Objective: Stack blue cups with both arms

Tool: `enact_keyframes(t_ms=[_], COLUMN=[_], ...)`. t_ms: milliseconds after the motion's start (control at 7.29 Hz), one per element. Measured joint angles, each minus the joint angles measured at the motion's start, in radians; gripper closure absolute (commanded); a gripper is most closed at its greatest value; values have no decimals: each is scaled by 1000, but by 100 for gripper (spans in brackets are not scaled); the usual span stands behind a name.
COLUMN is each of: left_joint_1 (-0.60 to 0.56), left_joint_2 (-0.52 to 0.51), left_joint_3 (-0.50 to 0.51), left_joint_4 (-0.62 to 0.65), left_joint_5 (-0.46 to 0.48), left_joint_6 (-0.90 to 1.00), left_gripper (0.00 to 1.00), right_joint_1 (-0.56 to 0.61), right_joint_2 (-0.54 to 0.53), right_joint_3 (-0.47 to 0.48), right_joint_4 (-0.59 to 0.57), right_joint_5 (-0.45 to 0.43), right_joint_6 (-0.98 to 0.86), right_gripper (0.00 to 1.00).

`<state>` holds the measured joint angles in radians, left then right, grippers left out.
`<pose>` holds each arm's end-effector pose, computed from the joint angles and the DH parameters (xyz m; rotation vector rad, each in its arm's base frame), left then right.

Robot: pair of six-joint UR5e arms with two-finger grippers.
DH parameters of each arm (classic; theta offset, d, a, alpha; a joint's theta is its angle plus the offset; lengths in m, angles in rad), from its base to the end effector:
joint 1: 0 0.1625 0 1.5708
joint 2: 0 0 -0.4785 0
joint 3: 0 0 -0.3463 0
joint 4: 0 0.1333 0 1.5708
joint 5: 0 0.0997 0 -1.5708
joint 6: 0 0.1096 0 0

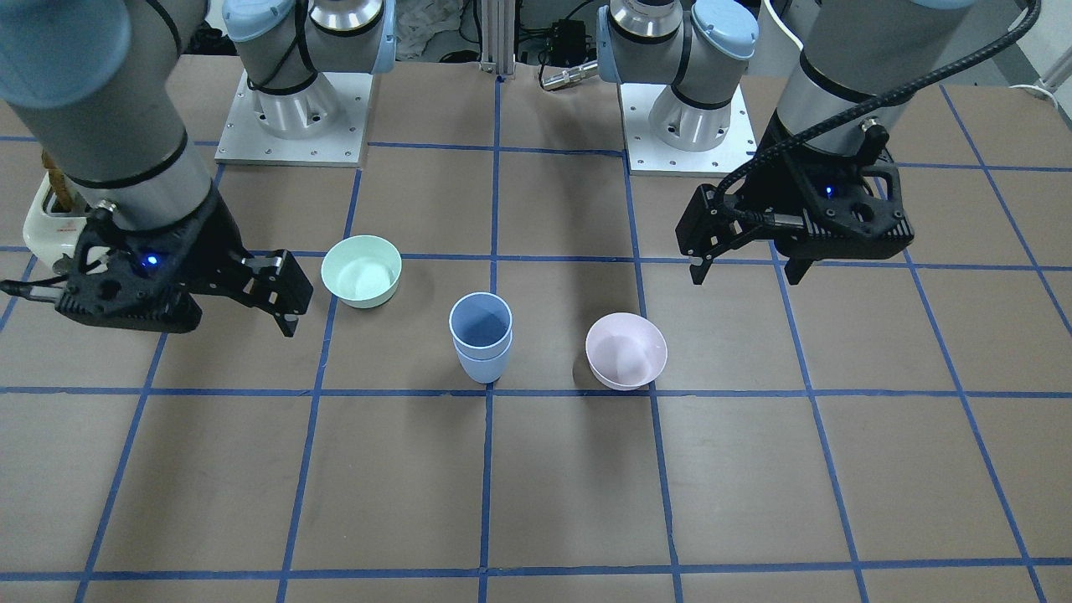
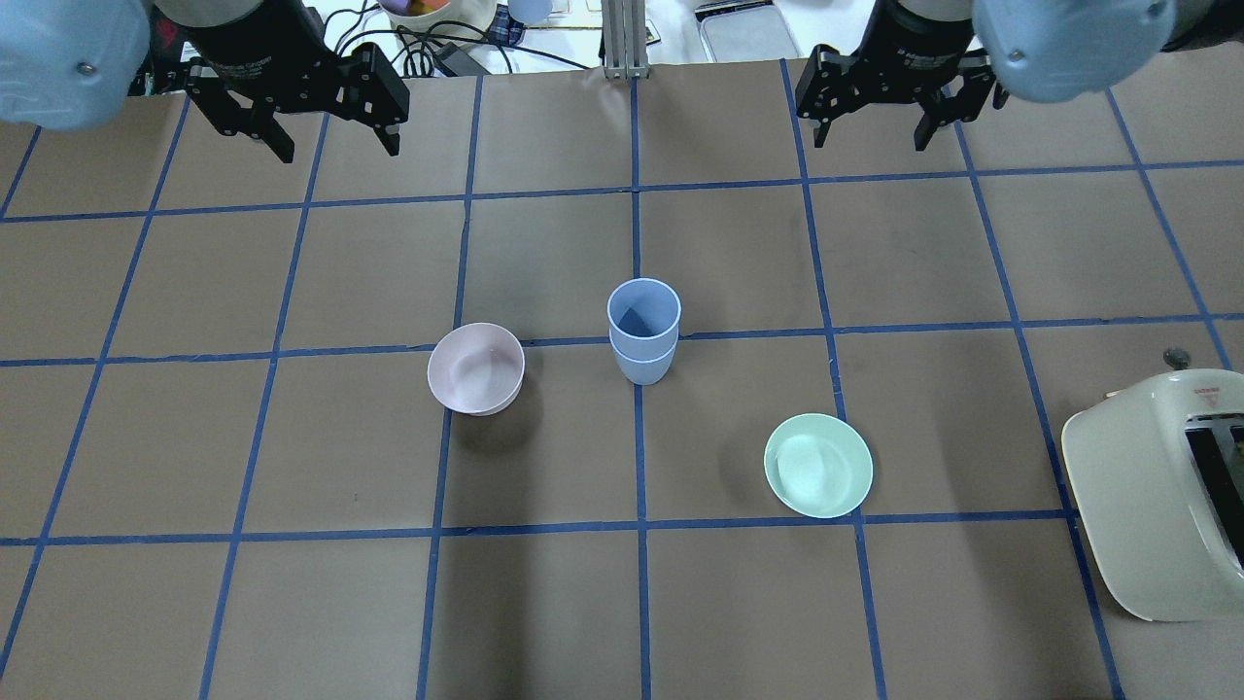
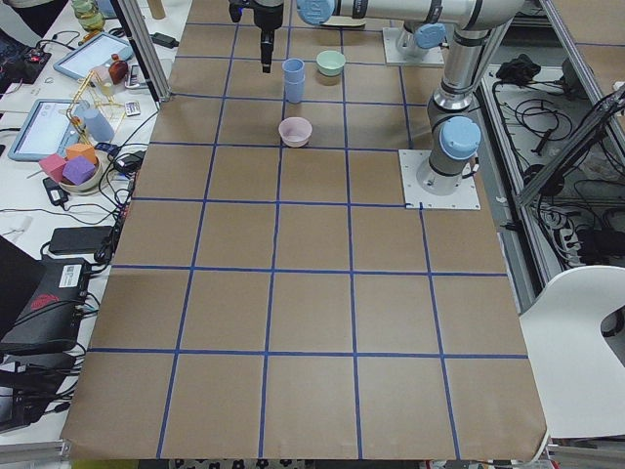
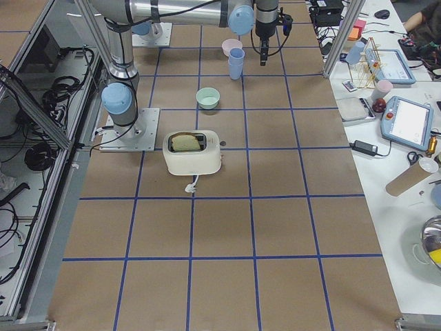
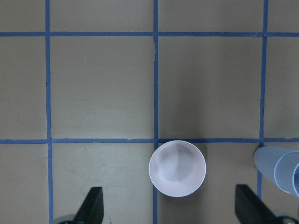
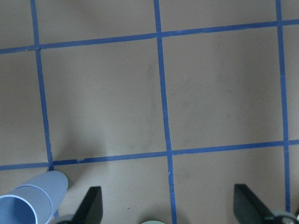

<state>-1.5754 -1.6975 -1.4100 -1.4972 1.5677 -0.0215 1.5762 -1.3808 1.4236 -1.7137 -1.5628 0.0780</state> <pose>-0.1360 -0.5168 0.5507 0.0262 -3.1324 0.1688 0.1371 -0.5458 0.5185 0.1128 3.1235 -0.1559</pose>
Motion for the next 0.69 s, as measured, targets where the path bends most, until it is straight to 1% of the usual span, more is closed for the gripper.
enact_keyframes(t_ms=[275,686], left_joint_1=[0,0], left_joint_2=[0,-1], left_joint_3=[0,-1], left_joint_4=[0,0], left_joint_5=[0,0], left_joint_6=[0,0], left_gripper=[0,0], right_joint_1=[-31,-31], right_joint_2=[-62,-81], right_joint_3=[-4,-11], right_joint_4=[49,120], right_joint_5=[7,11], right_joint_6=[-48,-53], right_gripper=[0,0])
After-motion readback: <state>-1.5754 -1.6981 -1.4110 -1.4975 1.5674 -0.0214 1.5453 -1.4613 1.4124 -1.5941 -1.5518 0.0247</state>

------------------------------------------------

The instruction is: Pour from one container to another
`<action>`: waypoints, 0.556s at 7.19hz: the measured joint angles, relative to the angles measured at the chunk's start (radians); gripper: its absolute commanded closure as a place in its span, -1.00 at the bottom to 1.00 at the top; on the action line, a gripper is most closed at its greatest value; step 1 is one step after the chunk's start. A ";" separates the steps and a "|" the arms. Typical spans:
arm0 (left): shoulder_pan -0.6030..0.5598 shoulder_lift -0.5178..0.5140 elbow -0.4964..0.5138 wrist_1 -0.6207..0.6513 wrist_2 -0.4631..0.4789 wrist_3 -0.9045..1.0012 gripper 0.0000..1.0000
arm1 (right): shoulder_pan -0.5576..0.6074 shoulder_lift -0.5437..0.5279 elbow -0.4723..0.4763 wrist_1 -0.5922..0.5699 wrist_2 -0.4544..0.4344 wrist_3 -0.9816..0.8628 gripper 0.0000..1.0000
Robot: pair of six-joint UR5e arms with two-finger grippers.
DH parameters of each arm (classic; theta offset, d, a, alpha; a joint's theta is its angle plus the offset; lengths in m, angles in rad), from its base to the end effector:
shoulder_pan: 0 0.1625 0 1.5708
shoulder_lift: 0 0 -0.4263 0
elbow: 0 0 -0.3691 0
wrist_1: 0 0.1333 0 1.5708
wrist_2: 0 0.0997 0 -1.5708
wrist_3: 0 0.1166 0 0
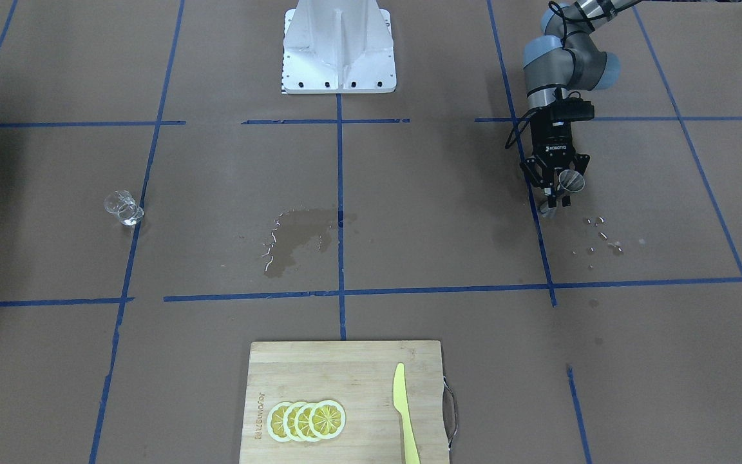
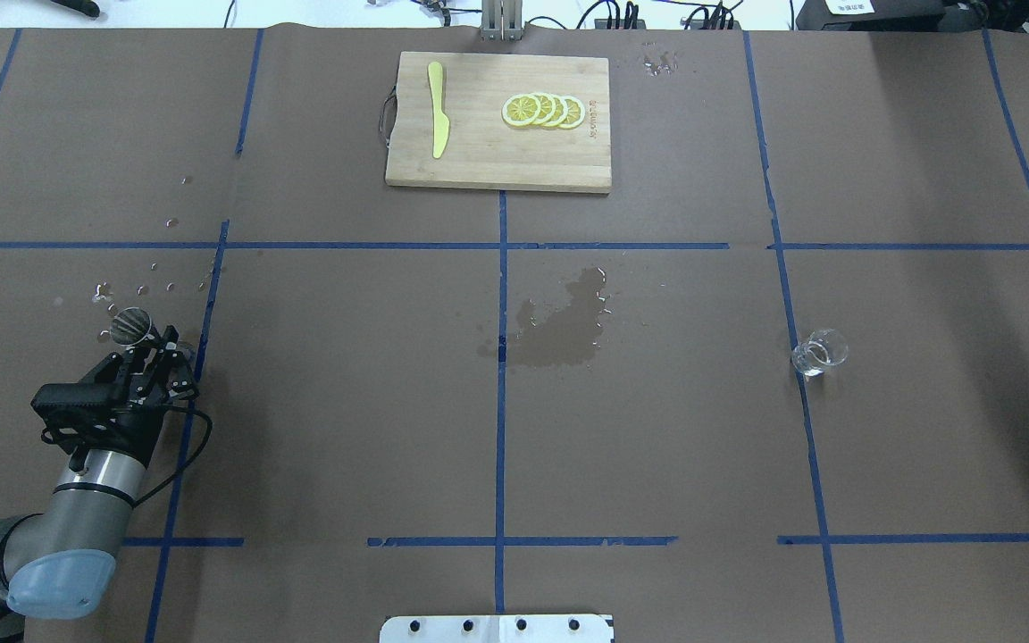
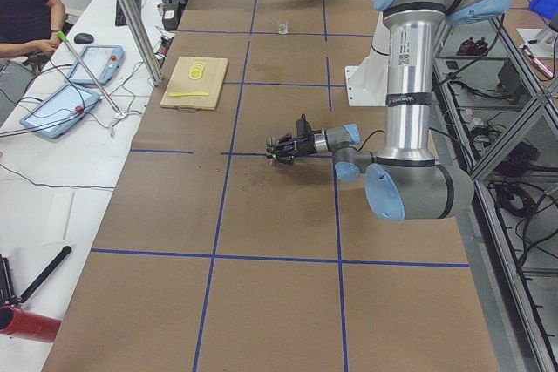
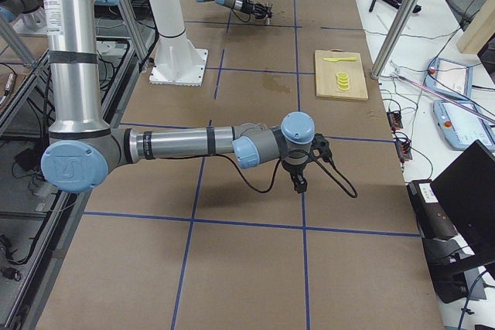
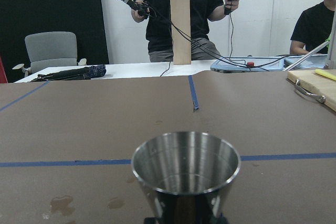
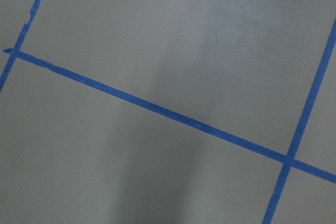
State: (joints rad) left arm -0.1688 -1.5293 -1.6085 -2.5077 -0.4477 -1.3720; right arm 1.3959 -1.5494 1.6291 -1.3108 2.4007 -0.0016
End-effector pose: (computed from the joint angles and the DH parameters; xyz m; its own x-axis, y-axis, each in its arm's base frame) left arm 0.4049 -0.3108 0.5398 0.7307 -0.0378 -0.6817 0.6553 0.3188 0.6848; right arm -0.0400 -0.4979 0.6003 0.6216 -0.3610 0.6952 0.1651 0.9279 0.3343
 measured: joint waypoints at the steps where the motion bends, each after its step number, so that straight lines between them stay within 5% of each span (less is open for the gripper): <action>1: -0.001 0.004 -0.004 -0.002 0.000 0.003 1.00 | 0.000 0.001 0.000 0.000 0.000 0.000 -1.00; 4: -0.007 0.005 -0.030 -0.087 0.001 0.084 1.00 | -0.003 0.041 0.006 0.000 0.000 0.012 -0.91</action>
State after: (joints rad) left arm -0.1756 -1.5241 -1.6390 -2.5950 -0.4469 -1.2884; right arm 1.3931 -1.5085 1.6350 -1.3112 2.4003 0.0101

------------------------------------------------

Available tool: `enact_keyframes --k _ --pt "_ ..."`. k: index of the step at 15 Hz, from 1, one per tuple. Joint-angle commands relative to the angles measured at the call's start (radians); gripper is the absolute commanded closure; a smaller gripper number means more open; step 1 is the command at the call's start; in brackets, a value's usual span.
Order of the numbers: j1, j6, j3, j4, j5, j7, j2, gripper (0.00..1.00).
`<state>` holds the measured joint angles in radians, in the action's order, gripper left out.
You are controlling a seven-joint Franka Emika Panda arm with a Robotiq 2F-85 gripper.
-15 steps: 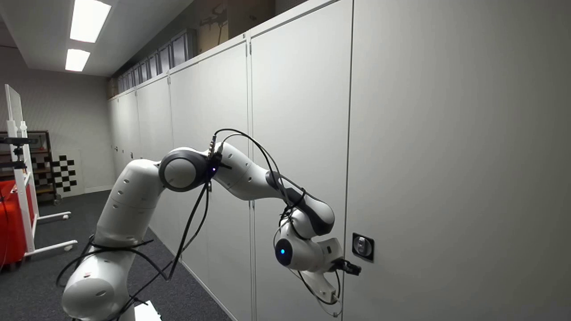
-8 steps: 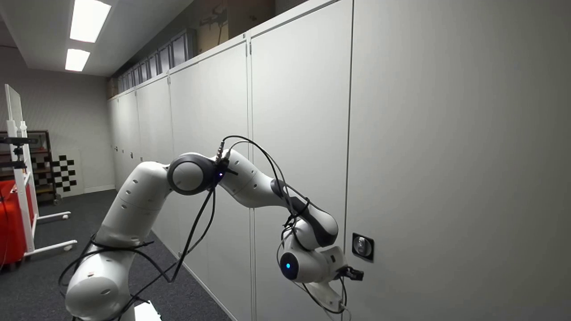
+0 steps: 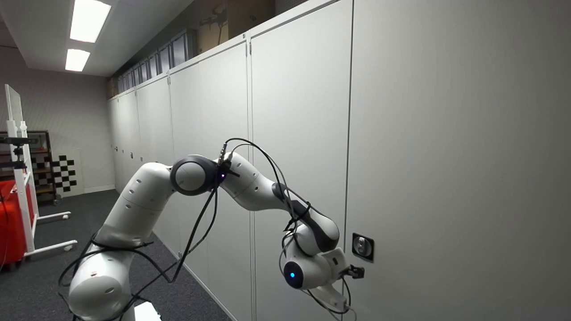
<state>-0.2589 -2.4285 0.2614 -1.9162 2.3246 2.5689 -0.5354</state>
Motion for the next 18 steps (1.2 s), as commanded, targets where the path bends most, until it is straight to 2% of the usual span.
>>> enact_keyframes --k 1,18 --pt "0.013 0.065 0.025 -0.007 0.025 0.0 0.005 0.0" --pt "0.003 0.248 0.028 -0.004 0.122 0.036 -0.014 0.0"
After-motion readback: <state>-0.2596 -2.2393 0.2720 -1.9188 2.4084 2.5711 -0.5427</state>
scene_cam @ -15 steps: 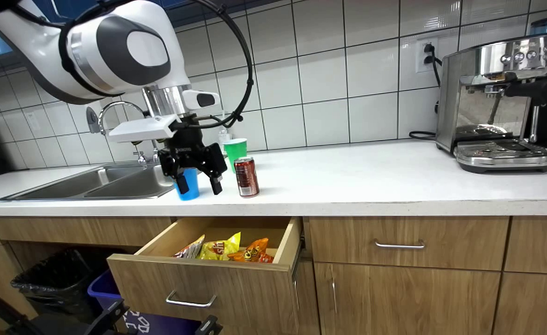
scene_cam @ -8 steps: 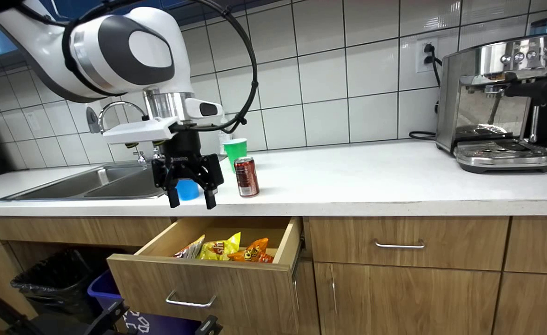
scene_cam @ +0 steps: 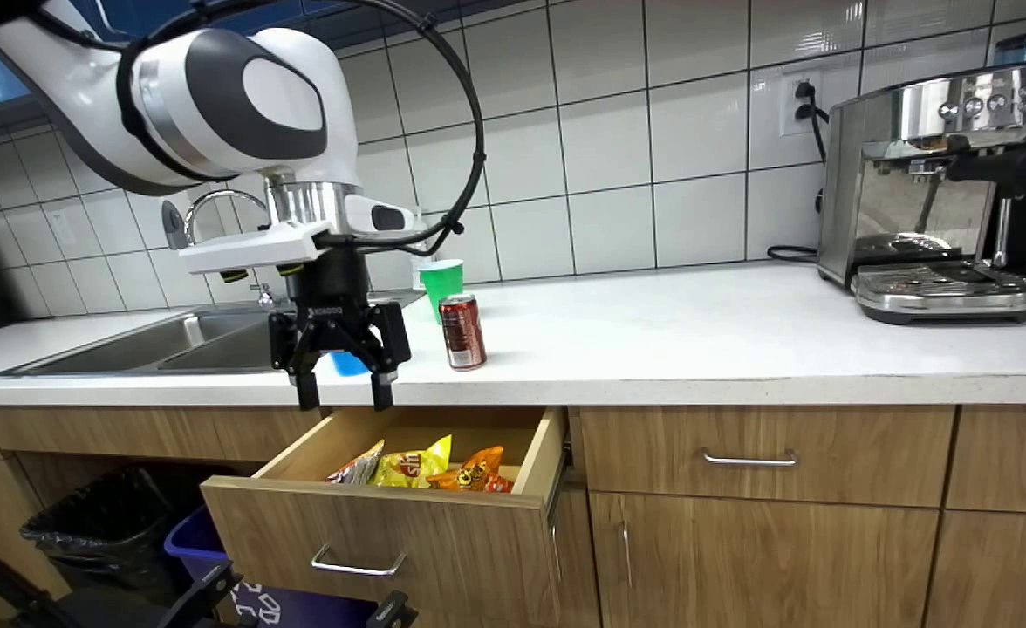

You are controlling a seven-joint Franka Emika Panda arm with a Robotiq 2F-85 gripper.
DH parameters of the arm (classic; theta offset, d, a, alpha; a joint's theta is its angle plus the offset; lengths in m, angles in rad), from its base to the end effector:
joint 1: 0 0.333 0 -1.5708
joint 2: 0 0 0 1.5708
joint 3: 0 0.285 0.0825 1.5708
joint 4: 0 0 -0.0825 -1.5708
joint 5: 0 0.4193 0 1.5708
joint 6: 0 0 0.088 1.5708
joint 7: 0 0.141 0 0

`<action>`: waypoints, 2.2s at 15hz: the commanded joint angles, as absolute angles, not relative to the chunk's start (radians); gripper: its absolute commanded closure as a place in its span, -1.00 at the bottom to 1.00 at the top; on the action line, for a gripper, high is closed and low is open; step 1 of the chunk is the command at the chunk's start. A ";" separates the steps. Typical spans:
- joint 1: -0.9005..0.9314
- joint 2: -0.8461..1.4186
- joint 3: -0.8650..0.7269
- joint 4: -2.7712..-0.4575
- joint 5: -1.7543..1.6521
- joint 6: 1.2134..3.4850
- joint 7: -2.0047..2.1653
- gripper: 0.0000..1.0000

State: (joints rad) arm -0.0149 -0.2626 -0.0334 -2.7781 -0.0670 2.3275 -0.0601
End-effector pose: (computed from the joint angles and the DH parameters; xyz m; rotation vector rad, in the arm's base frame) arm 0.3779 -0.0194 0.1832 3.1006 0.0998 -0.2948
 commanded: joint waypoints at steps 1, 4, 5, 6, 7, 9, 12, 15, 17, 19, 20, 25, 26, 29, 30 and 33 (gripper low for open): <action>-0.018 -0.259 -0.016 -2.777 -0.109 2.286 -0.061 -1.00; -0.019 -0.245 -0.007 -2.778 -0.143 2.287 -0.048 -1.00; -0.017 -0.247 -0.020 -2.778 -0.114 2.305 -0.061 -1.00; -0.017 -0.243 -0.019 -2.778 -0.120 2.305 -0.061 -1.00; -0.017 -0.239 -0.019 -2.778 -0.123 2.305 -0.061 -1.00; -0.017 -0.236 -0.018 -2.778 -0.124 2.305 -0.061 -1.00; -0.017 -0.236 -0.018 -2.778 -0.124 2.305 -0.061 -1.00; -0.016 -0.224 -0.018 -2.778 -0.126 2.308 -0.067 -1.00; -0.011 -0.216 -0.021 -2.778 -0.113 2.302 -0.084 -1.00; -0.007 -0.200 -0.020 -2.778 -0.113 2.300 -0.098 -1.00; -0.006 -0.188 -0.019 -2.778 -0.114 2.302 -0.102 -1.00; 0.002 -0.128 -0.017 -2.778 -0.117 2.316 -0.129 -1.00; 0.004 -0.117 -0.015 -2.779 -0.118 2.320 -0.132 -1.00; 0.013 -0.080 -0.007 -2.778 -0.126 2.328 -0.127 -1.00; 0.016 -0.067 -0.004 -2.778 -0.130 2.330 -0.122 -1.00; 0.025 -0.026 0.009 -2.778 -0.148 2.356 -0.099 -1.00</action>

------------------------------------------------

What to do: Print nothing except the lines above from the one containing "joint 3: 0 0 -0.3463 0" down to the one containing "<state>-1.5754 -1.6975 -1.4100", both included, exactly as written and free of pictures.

Exercise answer:
joint 3: 0 0 -0.3463 0
joint 4: 0 0.1333 0 1.5708
joint 5: 0 0.0997 0 -1.5708
joint 6: 0 0.1096 0 0


<state>-1.5754 -1.6975 -1.4100 -1.4972 1.5677 -0.0215 1.5762 -1.3808 1.4236 -1.7137 -1.5628 0.0780</state> <pose>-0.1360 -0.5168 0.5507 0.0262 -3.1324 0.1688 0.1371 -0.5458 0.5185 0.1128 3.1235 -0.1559</pose>

The exercise requires no further work.